INHIBITORY EFFECT OF FIBRONECTIN AND ITS RECOMBINANT POLYPEPTIDES ON THE ADHESION OF METASTATIC MELANOMA-CELLS TO LAMININ

We have utilized recombinant fibronectin fragments with cell-binding domain (C-274), heparin-binding domain (H-271) or CS1 peptide in type III connecting segment (IIICS) and their fusion polypeptides such as CH-296 (containing C-274, H-271 and CS1), CH-271 (containing C-274 and H-271) and C-CS1 (containing C-274 and CS1) to investigate the mechanism of the fibronectin-mediated inhibitory effect on tumor cell adhesion to laminin as well as fibronectin. These fragments retained cell adhesion-promoting and/or heparin-binding properties when they were immobilized on a surface. Pretreatment of tumor cells with CH-296 or CH-271 suppressed cell adhesion to both laminin and fibronectin. H-271 at the high concentration of 500-mu-g/ml slightly inhibited cell adhesion to laminin (but not to fibronectin), whereas C-274, C-CS1 or a mixture of C-274, H-271 and CS1 (similar molar ratio to CH-296) inhibited cell adhesion to fibronectin but not to laminin.
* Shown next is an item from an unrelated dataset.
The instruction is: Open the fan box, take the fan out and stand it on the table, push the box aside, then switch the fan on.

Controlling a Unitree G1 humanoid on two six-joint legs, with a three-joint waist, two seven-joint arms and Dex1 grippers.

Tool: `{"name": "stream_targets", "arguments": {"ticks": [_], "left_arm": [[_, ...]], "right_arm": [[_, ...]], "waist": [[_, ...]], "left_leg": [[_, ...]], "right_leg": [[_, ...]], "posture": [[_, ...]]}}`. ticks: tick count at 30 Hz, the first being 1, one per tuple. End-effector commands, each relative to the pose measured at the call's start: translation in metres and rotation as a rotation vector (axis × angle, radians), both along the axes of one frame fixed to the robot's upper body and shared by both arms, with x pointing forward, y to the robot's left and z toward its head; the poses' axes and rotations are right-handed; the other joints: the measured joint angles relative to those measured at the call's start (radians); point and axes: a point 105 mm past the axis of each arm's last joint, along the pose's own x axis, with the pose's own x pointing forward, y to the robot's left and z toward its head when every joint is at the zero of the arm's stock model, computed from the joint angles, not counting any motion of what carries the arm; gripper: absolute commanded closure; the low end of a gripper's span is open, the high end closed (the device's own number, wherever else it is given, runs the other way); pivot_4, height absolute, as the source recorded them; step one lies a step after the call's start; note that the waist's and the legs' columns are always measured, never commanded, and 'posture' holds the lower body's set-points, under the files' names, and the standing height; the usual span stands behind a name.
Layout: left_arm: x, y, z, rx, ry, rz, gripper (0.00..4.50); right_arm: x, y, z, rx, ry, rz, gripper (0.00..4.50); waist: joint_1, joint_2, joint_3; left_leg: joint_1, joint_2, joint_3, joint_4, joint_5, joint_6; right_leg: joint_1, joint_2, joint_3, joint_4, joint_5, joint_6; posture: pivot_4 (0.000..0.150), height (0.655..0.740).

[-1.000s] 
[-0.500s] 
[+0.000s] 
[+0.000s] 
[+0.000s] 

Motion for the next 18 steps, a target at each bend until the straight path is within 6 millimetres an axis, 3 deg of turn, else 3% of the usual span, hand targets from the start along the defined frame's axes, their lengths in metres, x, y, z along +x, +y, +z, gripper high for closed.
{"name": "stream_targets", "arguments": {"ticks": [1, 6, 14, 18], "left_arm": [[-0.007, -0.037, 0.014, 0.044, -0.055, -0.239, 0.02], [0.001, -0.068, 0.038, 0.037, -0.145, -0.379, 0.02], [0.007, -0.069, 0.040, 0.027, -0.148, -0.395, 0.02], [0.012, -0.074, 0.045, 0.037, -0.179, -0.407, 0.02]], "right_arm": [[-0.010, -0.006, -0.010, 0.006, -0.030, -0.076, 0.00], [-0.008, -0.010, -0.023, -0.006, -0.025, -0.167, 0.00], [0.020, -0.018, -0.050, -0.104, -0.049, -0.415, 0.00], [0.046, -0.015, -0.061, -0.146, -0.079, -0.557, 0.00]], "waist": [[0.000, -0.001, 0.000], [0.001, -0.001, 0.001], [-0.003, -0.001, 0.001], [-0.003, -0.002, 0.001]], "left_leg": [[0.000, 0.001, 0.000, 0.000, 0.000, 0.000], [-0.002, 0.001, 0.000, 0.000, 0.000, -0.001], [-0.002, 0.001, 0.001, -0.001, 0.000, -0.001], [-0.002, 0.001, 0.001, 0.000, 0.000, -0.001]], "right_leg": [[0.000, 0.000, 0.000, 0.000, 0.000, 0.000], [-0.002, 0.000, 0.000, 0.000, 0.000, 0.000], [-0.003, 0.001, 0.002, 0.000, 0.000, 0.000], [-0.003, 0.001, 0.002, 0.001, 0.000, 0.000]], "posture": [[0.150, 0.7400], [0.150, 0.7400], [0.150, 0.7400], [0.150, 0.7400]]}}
On the other hand, tumor cell adhesion to laminin-substrate was also inhibited by heparin or heparan sulfate, which were able to bind to laminin, suggesting that heparin-like molecules on the cell surface may be included among the laminin receptors. These results indicated that the co-presence of cell- and heparin-binding domains of fibronectin may be required for the fibronectin-mediated inhibitory effect on tumor cell adhesion to laminin, and that the interaction of the heparin-binding domain of fibronectin with the cell surface leads to the inhibition of the cell adhesion to laminin.